Synaptic knobs: what they are and how they work

Synaptic knobs, also called axon terminals or synaptic bulbs, are divisions of the extreme part of the axon that form synapses with other neurons or with muscle cells or glands.

In these bulbs the neurotransmitters are stored, that is, the biomolecules in charge of transmitting information from a neuron to another cell type (either a target tissue of another biological nature or another neuron).

Recent studies have calculated that the human brain contains 86 billion neurons, an inconceivable astronomical figure for anyone. Therefore, it is not surprising that this cellular network is the cause of our thinking, relationship with the environment, emotions and any characteristic that defines us as "autonomous entities".

It is for these reasons that knowing the nervous processes in our body is essential. Synaptic buttons are vital structures for the exchange of information between neurons to take place., and therefore, in this space we tell you everything you need to know about them.

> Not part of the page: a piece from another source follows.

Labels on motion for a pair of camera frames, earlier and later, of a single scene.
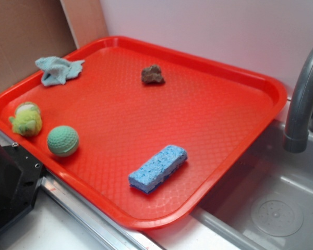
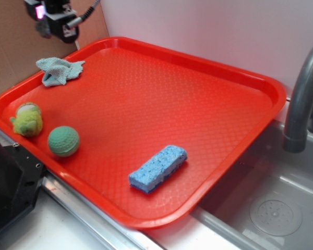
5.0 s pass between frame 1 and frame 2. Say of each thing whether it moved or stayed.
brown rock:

• Related article: "What are the parts of the neuron?"

What are synaptic knobs?

We cannot launch ourselves into investigating paths as complex as synaptic bulbs without first defining where they are, what they produce, and what their relationship is with the surrounding cells. Go for it.

about the neuron

The neuron is a cell type like any other, since it presents its own nucleus, is delimited from the rest of the environment and is capable of nourishing itself, growing and differentiating itself (among many other qualities).

What makes this structure a distinctive unit is its specialization, since its function is to receive, process and transmit information through chemical and electrical signals. Quickly, we can distinguish three main parts in the morphology of the neuron:

• Soma: cell body that contains the nucleus, cytoplasm and organelles.
• Dendrites: numerous, branching extensions of the cell body that are in contact with other neurons.
• axon: prolongation of the cell body in the form of an "elongated bead necklace".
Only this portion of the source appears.